[AIM OF THE EXERCISE] Transcribe the following records exactly, images excluded.

──────── GIVEN RECORDS ────────

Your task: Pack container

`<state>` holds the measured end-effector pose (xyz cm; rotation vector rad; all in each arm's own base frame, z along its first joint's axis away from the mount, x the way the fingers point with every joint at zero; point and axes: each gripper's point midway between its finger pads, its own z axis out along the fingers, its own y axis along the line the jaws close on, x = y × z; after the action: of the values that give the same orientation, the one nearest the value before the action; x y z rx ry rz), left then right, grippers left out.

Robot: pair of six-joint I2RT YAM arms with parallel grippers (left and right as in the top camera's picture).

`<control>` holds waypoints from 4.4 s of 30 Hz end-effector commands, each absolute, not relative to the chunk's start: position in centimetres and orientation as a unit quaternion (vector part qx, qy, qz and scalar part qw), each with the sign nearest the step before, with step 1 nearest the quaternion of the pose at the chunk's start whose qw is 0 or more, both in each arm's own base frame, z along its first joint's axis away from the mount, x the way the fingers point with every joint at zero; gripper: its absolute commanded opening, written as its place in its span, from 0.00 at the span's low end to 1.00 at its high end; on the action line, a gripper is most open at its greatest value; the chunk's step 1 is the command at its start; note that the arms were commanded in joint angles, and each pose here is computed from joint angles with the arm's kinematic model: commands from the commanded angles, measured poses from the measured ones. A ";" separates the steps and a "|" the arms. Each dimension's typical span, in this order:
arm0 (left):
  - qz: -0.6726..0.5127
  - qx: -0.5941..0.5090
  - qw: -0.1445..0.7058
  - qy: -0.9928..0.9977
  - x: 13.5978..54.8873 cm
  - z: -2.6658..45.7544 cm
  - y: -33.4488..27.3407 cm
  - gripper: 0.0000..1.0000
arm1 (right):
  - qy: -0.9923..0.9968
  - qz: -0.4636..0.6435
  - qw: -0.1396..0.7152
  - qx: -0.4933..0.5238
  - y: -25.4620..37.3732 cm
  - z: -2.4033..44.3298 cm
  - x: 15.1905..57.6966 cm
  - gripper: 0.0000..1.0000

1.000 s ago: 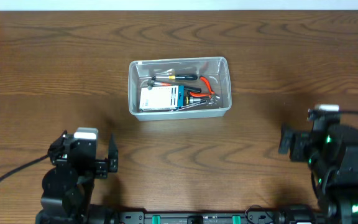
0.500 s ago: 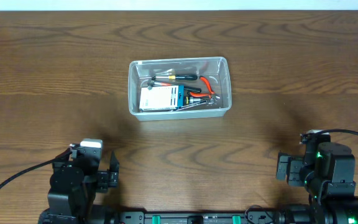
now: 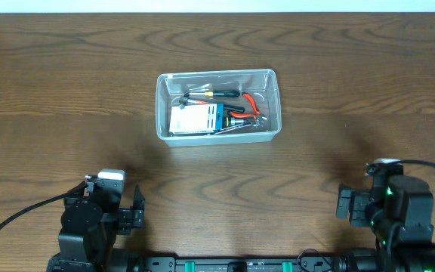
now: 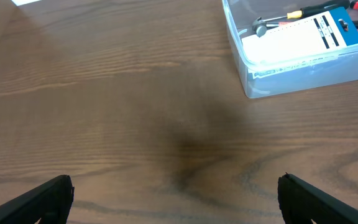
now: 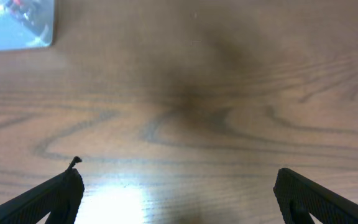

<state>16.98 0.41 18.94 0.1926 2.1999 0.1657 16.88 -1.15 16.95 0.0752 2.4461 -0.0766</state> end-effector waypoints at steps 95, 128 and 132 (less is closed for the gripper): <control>0.019 0.145 0.696 0.703 23.5 19.6 -3.9 0.98 | 0.761 -0.003 0.648 -0.029 1.0 15.0 23.9 0.99; -0.087 -0.016 0.645 0.759 24.3 13.7 -2.7 0.98 | 0.761 -0.003 0.648 -0.029 1.0 15.0 23.9 0.99; -0.087 -0.016 0.645 0.759 24.3 13.7 -2.7 0.98 | 0.761 -0.003 0.648 -0.029 1.0 15.0 23.9 0.99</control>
<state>24.33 -2.94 15.26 -0.0194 1.6798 -0.2043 23.95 1.10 15.10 -0.0833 1.7311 -0.0164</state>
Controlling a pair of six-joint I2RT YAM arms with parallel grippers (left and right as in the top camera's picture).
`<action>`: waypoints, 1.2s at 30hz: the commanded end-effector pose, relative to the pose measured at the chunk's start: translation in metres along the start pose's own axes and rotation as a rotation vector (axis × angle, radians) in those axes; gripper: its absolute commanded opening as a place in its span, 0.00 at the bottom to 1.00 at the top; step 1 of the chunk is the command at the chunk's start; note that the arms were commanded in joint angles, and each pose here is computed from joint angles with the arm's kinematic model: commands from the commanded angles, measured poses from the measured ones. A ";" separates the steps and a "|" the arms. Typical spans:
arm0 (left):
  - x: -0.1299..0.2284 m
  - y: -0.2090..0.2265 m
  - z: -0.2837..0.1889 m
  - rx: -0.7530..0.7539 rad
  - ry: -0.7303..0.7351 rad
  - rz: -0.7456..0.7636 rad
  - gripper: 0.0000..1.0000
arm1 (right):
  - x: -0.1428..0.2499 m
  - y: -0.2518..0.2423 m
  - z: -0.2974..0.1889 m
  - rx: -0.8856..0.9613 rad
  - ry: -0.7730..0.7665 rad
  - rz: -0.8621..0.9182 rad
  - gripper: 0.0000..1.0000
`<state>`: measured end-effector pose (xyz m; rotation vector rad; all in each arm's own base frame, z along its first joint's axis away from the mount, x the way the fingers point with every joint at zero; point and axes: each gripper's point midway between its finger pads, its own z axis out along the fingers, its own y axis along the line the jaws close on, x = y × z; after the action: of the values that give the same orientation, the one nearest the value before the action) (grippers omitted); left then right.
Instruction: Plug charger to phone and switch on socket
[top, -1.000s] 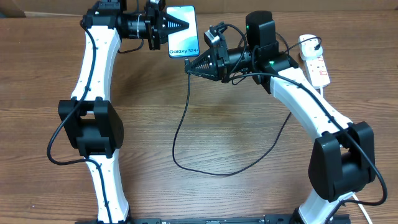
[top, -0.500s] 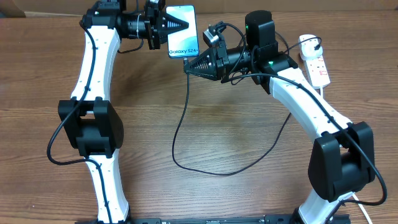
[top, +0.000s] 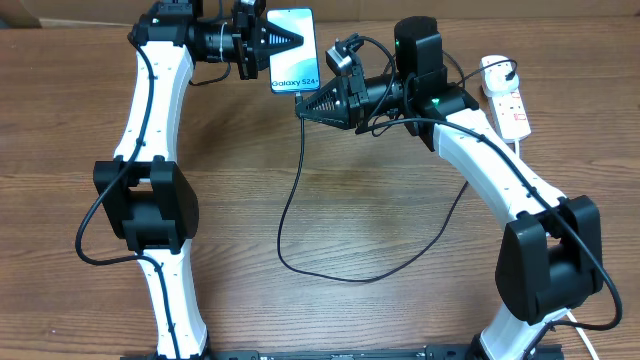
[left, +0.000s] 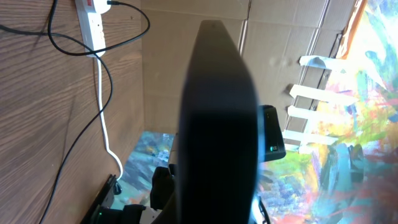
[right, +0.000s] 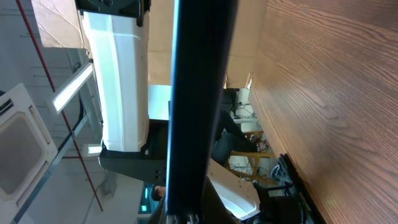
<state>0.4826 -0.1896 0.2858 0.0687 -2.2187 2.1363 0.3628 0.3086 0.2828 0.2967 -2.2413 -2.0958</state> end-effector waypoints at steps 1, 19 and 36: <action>0.006 -0.017 -0.002 0.028 0.015 0.071 0.04 | 0.004 0.007 0.002 -0.014 0.023 -0.016 0.04; 0.006 -0.017 -0.002 0.028 0.016 0.070 0.04 | 0.004 0.008 0.002 -0.015 0.025 -0.017 0.04; 0.006 -0.018 -0.002 0.032 0.018 0.070 0.04 | 0.002 0.009 0.002 -0.014 0.015 -0.034 0.04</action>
<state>0.4826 -0.1896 0.2858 0.0685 -2.2193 2.1362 0.3617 0.3086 0.2854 0.3247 -2.2321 -2.1077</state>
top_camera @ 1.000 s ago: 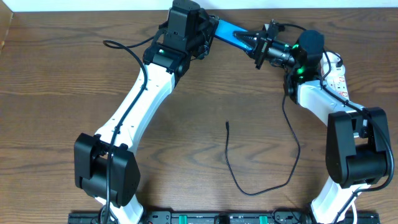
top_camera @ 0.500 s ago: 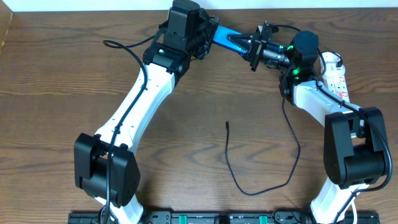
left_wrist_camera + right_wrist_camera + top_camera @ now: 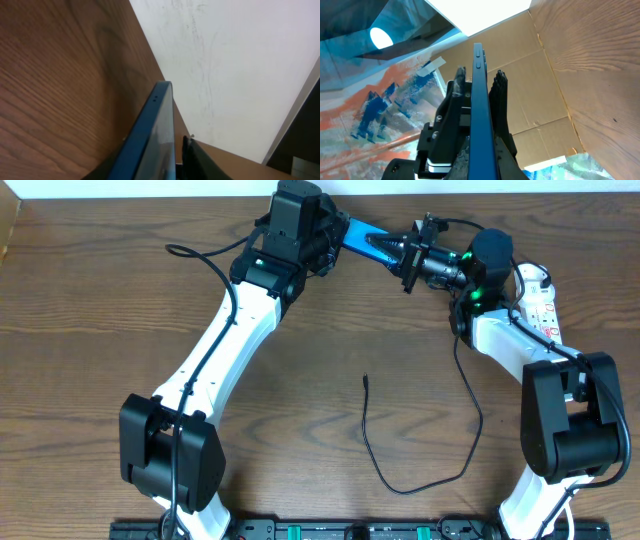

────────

[RESULT OF THIS TASK]
Your task: Pack container

`<state>` holds the measured end-effector pose (xyz cm; rotation vector rad; all in each arm's own base frame, z along its first joint's axis away from the mount, x the way the fingers point with every joint at zero; point and axes: each gripper's point midway between its finger pads, its own z axis out along the fingers, its own y axis along the line the jaws close on, x = y × z; after the action: of the values that give the same orientation, the one nearest the value before the action; x y z rx ry rz), left then right, grippers left out.

Robot: pair of six-joint I2RT YAM arms with parallel grippers (left and right as in the top camera's picture).

`<control>` holds waypoints from 4.4 s of 30 Hz end-effector commands, each absolute, not relative to the chunk's start: position in centimetres and orientation as a unit quaternion (vector part qx, qy, qz and scalar part qw), each with the sign nearest the step before, with step 1 nearest the quaternion of the pose at the chunk's start whose qw is 0 or more, both in each arm's own base frame, z along its first joint's axis away from the mount, x the way the fingers point with every joint at zero; gripper: its absolute commanded opening, written as its place in its span, from 0.00 at the span's low end to 1.00 at its high end; on the action line, a gripper is most open at its greatest value; the chunk's step 1 is the command at its start; note that the arms were commanded in joint angles, and each pose here is computed from joint angles with the arm's kinematic model: commands from the commanded angles, measured poses from the measured ones. A ";" separates the steps and a "|" the arms. Each dimension's typical span, in this order:
arm0 (left):
  - qz: -0.6726..0.5127
  - qx: -0.5941..0.5090
  - qw: -0.1445..0.7058
  - qy: -0.9928..0.9977
  - x: 13.5978..54.8873 cm
  - z: -2.6658..45.7544 cm
  - y: -33.4488..27.3407 cm
  - gripper: 0.0000..1.0000
arm1 (right):
  - qy: -0.9923..0.9968
  - qz: -0.4636..0.6435
  - qw: -0.1396..0.7152
  - qx: -0.4933..0.5238
  - y: -25.4620..37.3732 cm
  - z: -2.4033..44.3298 cm
  - x: 15.1905..57.6966 cm
  - gripper: 0.0000..1.0000

1.000 s ago: 
0.500 s ago: 
now: 
now: 
now: 

<state>16.98 0.41 18.94 0.1926 2.1999 0.1657 16.88 -1.15 16.95 0.0752 2.4461 -0.0766</state> end-effector waypoints at steps 95, 128 and 132 (less is closed for the gripper): <control>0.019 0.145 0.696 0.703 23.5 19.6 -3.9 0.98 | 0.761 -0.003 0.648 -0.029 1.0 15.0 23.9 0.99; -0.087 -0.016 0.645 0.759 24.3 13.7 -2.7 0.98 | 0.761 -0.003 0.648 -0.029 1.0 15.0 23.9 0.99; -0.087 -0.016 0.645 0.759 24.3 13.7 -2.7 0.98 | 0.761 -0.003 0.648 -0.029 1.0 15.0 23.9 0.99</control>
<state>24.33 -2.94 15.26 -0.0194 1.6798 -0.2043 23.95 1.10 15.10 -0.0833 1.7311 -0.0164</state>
Controlling a pair of six-joint I2RT YAM arms with parallel grippers (left and right as in the top camera's picture).
`<action>`: waypoints, 1.2s at 30hz: the commanded end-effector pose, relative to the pose measured at the chunk's start: translation in metres along the start pose's own axes and rotation as a rotation vector (axis × angle, radians) in those axes; gripper: its absolute commanded opening as a place in its span, 0.00 at the bottom to 1.00 at the top; step 1 of the chunk is the command at the chunk's start; note that the arms were commanded in joint angles, and each pose here is computed from joint angles with the arm's kinematic model: commands from the commanded angles, measured poses from the measured ones. A ";" separates the steps and a "|" the arms. Typical spans:
arm0 (left):
  - x: -0.1299..0.2284 m
  - y: -0.2090..0.2265 m
  - z: -0.2837..0.1889 m
  - rx: -0.7530..0.7539 rad
  - ry: -0.7303..0.7351 rad
  - rz: -0.7456..0.7636 rad
  - gripper: 0.0000..1.0000
arm1 (right):
  - x: -0.1428..0.2499 m
  - y: -0.2518..0.2423 m
  - z: -0.2974..0.1889 m
  - rx: -0.8856..0.9613 rad
  - ry: -0.7730..0.7665 rad
  - rz: -0.8621..0.9182 rad
  - gripper: 0.0000..1.0000
`<state>`: measured end-effector pose (xyz m; rotation vector rad; all in each arm's own base frame, z along its first joint's axis away from the mount, x the way the fingers point with every joint at zero; point and axes: each gripper's point midway between its finger pads, its own z axis out along the fingers, its own y axis along the line the jaws close on, x = y × z; after the action: of the values that give the same orientation, the one nearest the value before the action) (grippers omitted); left then right.
Instruction: Plug charger to phone and switch on socket
[top, -1.000s] 
[top, -0.500s] 
[top, +0.000s] 
[left, +0.000s] 
[right, +0.000s] 
<state>0.4826 -0.1896 0.2858 0.0687 -2.2187 2.1363 0.3628 0.3086 0.2828 0.2967 -2.2413 -2.0958</state> end-effector waypoints at steps 1, 19 and 36: <action>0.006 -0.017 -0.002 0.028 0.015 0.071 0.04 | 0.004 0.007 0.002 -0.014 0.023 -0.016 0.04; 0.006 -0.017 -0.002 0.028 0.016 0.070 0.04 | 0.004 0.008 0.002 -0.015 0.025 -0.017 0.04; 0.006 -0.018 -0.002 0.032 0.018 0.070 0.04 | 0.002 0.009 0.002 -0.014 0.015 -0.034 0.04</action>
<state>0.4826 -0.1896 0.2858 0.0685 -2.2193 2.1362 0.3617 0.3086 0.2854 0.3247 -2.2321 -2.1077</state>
top_camera @ 1.000 s ago: 
top_camera @ 0.500 s ago: 
left_wrist_camera + right_wrist_camera + top_camera @ now: 

The exercise asks for nothing further.